Employment Act 2002 Explanatory Notes

Section 24: Fixed period of conciliation

67.At present, ACAS has a duty to continue to seek a conciliated settlement between the employer and employee for as long as the two parties to the dispute want to carry on. This can sometimes lead to an ACAS-brokered settlement being reached at the very last moment before the case comes before an employment tribunal. The Government believes that on occasions this is the result of the parties being unwilling to focus on the importance of agreement until the reality of the tribunal hearing is upon them. But delayed settlements cost time and resource to the parties involved, to ACAS and to the tribunal services. The objective, therefore, is to introduce a system that encourages earlier conciliated settlement where this is possible, without preventing last minute settlements if there is good reason for them.

68.This section therefore provides a power for the employment tribunal procedure regulations to introduce a fixed period for conciliation. This is achieved by amending section 7 of the Employment Tribunals Act 1996 to allow for regulations to be made enabling the postponement of the fixing of a time and place for a hearing in order for the proceedings to be settled through conciliation. It is intended that the regulations will set out the length of the conciliation period and will provide for its extension only in cases where the conciliator considers that settlement within a short additional timeframe is very likely.

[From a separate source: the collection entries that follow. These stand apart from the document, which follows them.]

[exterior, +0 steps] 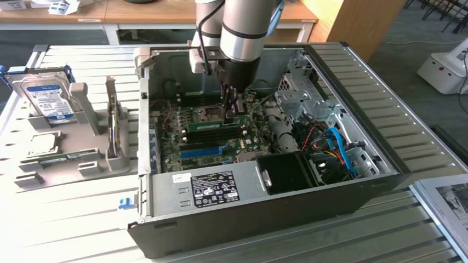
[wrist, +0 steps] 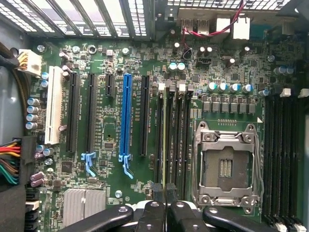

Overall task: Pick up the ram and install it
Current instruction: 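Insert the ram into the slot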

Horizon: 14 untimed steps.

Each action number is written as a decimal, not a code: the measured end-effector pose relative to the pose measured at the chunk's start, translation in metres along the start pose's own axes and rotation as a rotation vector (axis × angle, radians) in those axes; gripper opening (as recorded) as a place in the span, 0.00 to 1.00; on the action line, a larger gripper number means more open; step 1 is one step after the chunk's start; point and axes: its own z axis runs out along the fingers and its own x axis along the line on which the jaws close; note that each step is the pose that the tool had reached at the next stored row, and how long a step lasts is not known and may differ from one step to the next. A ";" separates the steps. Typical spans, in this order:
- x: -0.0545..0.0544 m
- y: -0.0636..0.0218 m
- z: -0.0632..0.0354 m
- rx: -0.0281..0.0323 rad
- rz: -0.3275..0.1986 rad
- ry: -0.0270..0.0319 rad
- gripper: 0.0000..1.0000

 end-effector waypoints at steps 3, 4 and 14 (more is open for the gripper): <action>0.000 -0.0001 0.0028 0.0000 0.000 0.0000 0.12; 0.000 -0.0002 0.0037 0.0000 0.000 0.0000 0.12; 0.002 -0.0002 0.0048 0.0001 0.000 0.0000 0.12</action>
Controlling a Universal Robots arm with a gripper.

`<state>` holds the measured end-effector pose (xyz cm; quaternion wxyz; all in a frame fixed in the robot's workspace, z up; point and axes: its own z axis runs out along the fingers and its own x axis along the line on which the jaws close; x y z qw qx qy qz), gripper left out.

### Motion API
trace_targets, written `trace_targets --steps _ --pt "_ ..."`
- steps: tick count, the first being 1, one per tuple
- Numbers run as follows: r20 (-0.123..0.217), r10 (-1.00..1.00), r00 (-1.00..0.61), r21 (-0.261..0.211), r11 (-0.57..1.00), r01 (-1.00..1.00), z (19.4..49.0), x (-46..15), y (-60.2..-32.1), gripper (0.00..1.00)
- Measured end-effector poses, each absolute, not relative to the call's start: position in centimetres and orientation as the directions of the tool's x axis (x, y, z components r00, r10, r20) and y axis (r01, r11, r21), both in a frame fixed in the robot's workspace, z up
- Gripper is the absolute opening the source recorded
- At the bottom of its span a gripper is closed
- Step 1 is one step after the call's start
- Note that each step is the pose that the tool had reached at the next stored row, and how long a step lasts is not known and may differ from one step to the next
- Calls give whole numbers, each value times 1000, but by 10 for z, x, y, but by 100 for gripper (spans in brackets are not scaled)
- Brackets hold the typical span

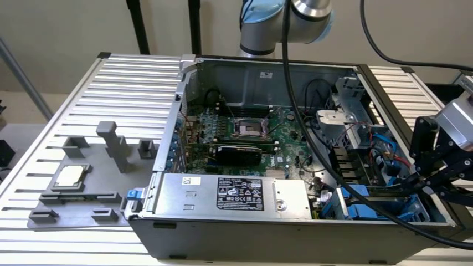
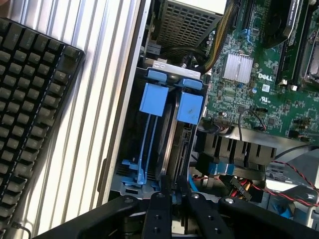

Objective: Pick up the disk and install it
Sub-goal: 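Insert the first disk wire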

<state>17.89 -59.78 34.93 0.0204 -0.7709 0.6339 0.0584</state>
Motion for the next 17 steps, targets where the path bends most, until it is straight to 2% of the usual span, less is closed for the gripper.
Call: trace_targets --steps 5,6,17 --pt "-117 -974 194 42 -200 -979 349 179 -598 21" --pt "-117 -974 195 42 -201 -979 349 179 -598 28" --pt "-119 -971 205 42 -212 -976 345 179 -598 28"
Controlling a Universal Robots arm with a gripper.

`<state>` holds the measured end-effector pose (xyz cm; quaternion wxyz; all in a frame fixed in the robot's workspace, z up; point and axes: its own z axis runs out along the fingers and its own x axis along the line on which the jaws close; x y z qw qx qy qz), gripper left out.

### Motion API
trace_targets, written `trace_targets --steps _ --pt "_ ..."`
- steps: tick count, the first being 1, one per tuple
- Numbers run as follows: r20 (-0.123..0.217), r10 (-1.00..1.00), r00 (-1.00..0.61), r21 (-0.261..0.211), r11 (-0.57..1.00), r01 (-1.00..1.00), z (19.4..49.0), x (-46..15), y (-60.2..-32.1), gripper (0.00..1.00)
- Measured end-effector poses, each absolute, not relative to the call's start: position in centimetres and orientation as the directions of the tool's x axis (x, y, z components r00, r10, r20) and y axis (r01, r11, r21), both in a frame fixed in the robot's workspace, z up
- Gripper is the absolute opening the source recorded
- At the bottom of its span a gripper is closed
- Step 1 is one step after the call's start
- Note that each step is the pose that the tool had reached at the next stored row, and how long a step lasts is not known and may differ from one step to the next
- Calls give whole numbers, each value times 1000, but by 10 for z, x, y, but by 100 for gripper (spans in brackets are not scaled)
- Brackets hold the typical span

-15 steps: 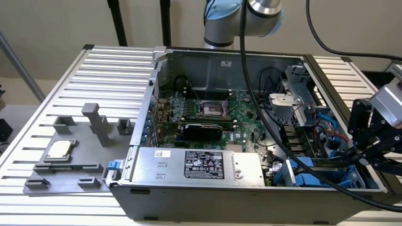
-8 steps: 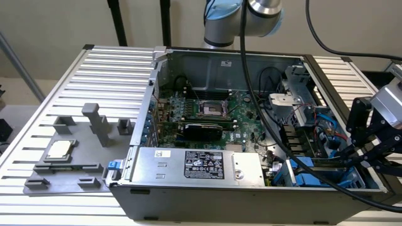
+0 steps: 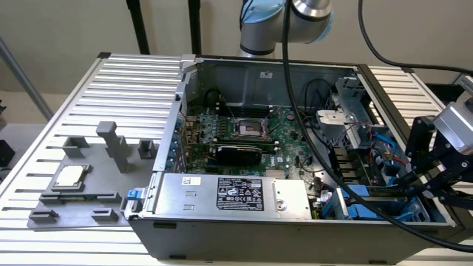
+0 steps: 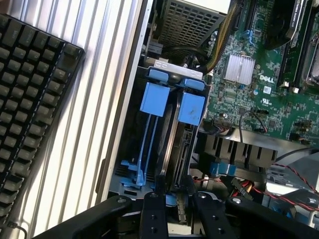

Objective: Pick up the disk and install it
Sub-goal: 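Insert the first disk wire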

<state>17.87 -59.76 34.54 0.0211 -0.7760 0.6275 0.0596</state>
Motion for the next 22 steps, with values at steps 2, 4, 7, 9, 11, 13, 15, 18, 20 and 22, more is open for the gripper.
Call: trace_targets --steps 2,4,7,9,11,13,15,18,20,22 --pt "-119 -971 206 42 -213 -976 345 179 -597 28" --pt "-120 -971 207 42 -213 -976 345 179 -597 28" --pt "-121 -971 208 42 -214 -976 345 179 -597 25" --pt "-123 -970 209 41 -215 -976 345 179 -597 18" --pt "-125 -970 209 41 -216 -976 345 179 -597 18" --pt "-126 -970 210 40 -216 -975 345 179 -597 18" --pt "-127 -969 210 40 -217 -975 346 179 -597 20" --pt "-127 -969 210 40 -216 -975 354 179 -597 32" --pt "-127 -969 210 40 -216 -975 361 179 -597 38" --pt "-129 -969 210 40 -217 -975 362 179 -597 38"
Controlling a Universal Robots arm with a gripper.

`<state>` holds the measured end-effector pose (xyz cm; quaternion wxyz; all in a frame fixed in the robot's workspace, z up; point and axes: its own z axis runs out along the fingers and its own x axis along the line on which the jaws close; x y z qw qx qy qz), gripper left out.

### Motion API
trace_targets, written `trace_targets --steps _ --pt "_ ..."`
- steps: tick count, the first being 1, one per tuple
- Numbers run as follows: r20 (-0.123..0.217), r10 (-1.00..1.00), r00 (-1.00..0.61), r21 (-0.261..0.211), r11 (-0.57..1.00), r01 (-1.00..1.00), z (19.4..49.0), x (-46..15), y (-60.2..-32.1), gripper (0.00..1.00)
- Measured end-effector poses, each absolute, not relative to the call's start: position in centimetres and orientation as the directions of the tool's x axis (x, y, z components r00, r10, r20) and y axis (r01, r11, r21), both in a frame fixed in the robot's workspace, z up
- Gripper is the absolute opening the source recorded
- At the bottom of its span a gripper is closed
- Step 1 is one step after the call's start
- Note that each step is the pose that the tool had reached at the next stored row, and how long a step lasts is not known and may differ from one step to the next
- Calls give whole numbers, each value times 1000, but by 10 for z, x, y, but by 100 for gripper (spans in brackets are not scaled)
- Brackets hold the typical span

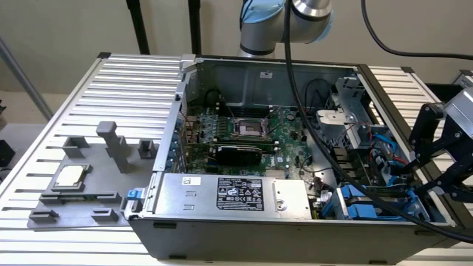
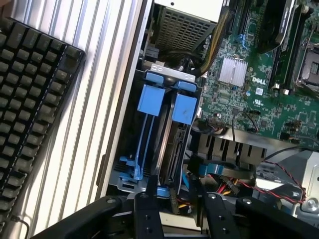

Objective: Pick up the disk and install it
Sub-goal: 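Insert the first disk wire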

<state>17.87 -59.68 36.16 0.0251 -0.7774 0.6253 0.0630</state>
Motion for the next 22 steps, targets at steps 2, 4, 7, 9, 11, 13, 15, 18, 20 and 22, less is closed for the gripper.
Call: trace_targets --steps 2,4,7,9,11,13,15,18,20,22 --pt "-132 -969 210 39 -217 -975 362 179 -597 38" --pt "-135 -968 211 38 -218 -975 361 179 -597 38" --pt "-139 -967 213 38 -220 -975 358 179 -598 38" --pt "-140 -967 214 37 -222 -974 355 179 -599 38" --pt "-142 -966 217 37 -224 -974 353 179 -600 38" --pt "-144 -965 221 36 -228 -973 351 179 -600 38" --pt "-145 -963 225 36 -233 -972 350 179 -600 38" --pt "-148 -961 232 35 -240 -970 349 179 -600 38" --pt "-150 -960 237 35 -245 -969 348 179 -600 38" --pt "-151 -958 242 35 -250 -968 348 179 -600 36"
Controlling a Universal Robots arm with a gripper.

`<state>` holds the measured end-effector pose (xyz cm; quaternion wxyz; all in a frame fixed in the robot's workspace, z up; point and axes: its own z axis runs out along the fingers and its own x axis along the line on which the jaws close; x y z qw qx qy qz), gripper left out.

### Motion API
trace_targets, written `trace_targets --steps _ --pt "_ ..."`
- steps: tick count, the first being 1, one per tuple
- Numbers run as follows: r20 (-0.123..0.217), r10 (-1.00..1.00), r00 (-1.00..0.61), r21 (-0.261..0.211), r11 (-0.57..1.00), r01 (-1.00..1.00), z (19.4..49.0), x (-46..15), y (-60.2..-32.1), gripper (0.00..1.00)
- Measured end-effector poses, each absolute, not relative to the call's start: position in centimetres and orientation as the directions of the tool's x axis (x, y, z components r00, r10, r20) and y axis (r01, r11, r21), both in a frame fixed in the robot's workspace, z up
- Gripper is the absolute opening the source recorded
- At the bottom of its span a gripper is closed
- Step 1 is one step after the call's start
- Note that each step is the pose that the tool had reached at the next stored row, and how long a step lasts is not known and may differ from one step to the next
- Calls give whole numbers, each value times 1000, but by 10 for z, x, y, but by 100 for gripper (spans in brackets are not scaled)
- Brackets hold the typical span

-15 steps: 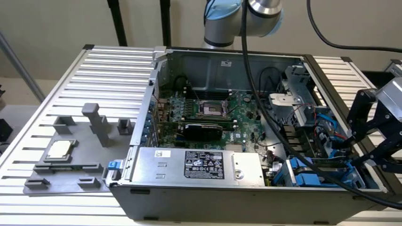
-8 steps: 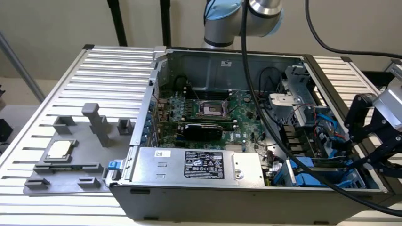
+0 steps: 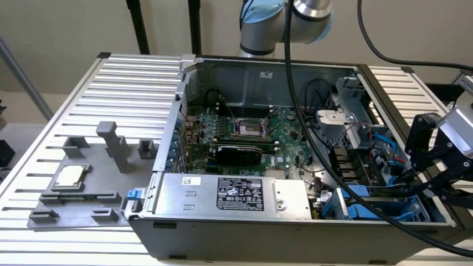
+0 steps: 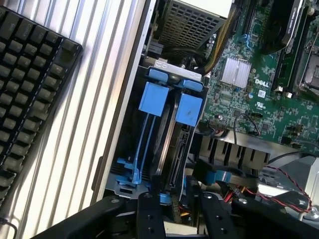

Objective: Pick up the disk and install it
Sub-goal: 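Insert the first disk wire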

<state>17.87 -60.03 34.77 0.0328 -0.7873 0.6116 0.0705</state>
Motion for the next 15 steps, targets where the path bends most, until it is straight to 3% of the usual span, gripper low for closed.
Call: trace_targets --steps 1,9,11,15 --pt "-151 -958 244 35 -252 -967 348 179 -600 29" --pt "-154 -953 260 34 -268 -963 347 179 -600 29" --pt "-154 -952 264 34 -272 -962 347 179 -600 19" --pt "-155 -951 268 34 -276 -961 347 179 -600 16"
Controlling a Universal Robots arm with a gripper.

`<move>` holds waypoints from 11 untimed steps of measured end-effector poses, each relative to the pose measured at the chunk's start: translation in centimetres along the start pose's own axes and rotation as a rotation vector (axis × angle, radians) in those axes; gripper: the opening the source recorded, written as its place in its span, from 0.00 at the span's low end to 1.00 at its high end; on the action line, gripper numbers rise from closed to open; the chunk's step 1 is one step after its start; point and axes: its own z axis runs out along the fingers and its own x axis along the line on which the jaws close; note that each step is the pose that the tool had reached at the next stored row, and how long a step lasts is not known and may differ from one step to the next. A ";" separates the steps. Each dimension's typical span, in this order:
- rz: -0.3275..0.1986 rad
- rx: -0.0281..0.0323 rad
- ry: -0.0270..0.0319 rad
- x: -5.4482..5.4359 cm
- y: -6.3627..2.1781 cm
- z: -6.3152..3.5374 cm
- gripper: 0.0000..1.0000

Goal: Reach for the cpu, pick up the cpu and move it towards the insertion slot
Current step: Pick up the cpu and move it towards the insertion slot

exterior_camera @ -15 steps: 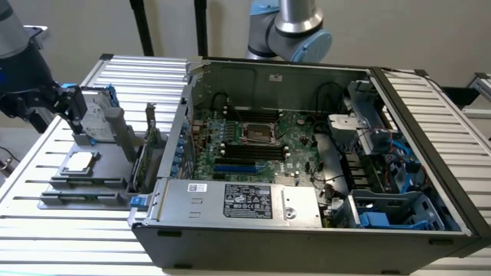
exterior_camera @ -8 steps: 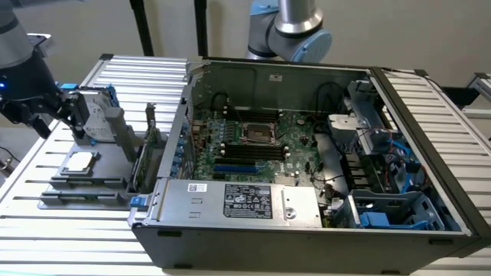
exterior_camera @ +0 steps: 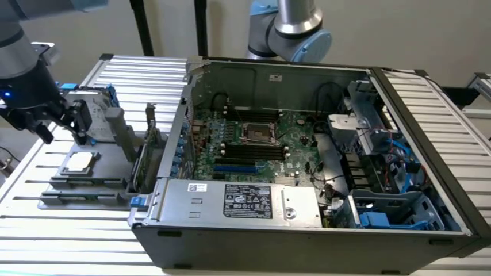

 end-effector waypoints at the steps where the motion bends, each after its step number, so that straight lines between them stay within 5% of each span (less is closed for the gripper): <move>1: 0.000 -0.0001 -0.0001 0.0 -0.03 0.18 0.71; 11: 0.000 0.0000 0.0000 0.1 -0.25 1.98 0.71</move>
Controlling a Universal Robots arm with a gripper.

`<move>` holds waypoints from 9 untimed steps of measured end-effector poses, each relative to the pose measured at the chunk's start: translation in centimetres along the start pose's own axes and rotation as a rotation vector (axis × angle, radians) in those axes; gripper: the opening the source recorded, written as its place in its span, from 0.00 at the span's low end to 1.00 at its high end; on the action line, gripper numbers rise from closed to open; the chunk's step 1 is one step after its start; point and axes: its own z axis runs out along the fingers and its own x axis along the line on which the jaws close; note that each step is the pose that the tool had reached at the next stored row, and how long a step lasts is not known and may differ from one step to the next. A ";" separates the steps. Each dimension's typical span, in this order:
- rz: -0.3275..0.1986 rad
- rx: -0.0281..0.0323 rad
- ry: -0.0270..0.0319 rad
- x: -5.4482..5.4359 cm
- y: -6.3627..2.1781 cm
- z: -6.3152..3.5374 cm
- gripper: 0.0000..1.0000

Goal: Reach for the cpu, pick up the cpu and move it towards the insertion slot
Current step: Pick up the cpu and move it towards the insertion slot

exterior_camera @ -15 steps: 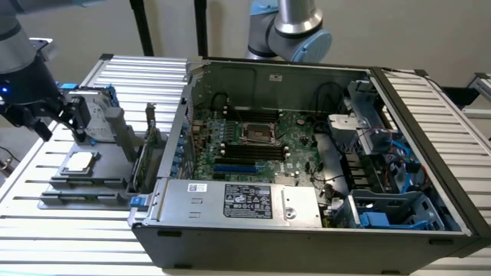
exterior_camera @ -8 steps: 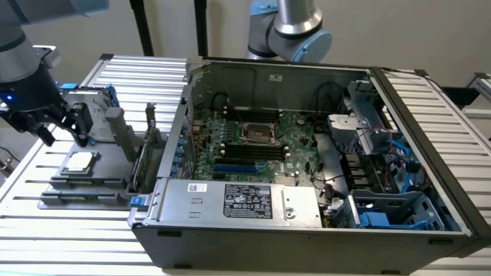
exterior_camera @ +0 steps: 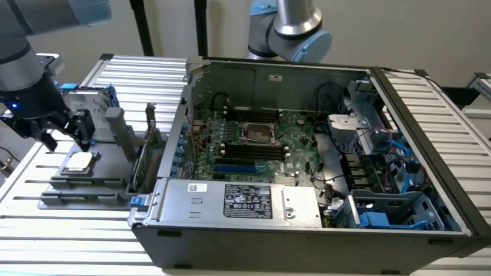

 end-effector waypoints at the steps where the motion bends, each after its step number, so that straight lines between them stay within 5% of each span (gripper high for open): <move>1: 0.000 0.0000 0.0000 0.1 -0.01 0.19 0.71; 9: 0.005 -0.0001 -0.0003 0.3 -0.05 1.64 0.71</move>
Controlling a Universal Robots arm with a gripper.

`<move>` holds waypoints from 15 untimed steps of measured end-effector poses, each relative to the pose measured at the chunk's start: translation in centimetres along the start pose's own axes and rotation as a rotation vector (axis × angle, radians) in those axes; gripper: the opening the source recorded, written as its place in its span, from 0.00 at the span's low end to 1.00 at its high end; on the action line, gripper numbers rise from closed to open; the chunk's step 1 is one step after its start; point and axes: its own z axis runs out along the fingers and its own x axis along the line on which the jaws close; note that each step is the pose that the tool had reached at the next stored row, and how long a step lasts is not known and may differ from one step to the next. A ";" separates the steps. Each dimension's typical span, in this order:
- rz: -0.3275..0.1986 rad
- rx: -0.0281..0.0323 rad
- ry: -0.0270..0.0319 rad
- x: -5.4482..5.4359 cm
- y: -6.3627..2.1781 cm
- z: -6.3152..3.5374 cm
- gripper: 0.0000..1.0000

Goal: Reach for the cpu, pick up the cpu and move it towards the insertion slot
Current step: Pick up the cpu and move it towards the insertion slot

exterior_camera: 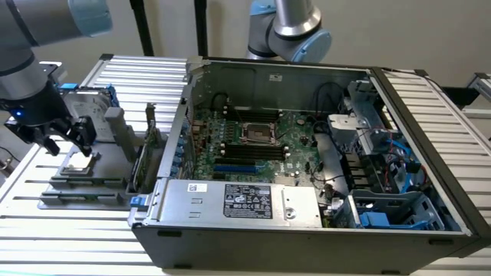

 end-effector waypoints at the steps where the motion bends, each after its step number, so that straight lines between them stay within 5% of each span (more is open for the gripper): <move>1: 0.002 0.0000 0.0000 0.0 0.00 0.18 0.71; 15: 0.022 -0.0001 -0.0008 -0.2 -0.07 1.91 0.71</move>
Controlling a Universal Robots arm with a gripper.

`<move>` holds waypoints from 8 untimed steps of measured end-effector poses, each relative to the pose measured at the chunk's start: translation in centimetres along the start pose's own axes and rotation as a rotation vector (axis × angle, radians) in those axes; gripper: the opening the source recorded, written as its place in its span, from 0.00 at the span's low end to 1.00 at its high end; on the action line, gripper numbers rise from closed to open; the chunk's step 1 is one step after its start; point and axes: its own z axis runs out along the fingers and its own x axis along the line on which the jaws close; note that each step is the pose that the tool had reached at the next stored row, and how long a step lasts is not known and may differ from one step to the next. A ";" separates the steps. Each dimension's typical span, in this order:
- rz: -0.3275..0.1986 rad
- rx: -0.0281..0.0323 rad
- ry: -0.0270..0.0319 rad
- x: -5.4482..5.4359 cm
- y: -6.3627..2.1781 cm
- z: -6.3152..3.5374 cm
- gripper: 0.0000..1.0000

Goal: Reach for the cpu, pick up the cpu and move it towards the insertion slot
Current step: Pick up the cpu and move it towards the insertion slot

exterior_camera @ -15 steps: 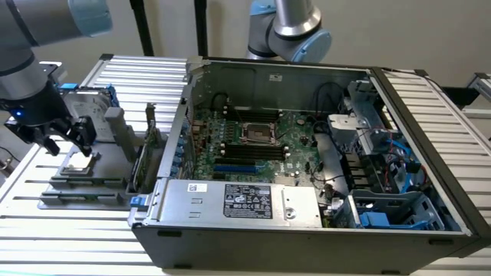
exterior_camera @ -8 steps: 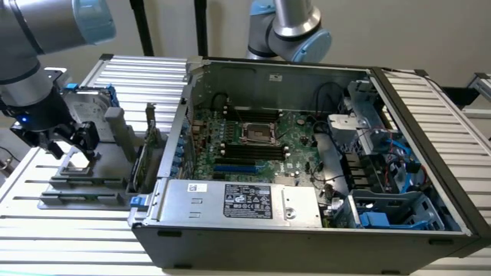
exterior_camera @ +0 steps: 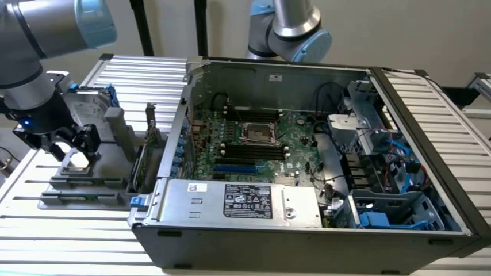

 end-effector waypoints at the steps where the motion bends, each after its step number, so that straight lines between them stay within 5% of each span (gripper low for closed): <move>1: 0.000 -0.0001 -0.0001 0.0 0.00 0.09 0.71; 8: 0.005 0.0001 0.0001 0.0 -0.02 0.62 0.71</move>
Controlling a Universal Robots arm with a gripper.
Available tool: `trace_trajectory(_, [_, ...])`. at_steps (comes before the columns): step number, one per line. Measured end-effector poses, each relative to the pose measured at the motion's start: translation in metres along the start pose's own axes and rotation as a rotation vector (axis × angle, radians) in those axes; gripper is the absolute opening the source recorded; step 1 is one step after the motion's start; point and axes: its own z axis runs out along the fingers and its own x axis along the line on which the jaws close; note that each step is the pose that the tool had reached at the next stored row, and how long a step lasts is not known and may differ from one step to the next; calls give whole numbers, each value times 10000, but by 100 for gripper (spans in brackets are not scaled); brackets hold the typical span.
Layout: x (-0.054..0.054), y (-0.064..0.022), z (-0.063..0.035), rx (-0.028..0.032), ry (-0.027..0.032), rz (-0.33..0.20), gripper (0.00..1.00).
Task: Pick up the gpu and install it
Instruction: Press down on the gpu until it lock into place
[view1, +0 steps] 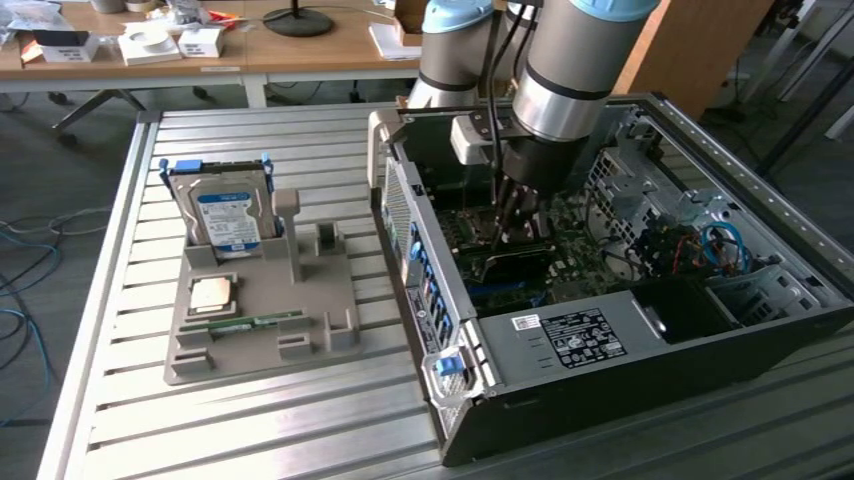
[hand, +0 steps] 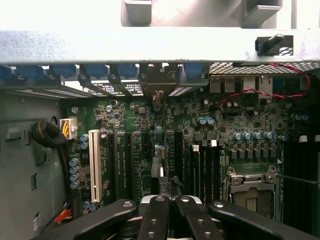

69.The section provides that ACAS’s duty to conciliate cases reverts to a power to conciliate after the conciliation period has ended. This preserves ACAS’s conciliation role in all of the jurisdictions for which it currently has a duty to act, but means that once the conciliation period is over, this duty becomes a power. The effect will be that once the conciliation period is over, the conciliation officer can judge whether to continue to conciliate the case, or to pass it back to the Employment Tribunal Service (ETS) so that a time and place can be fixed for a hearing.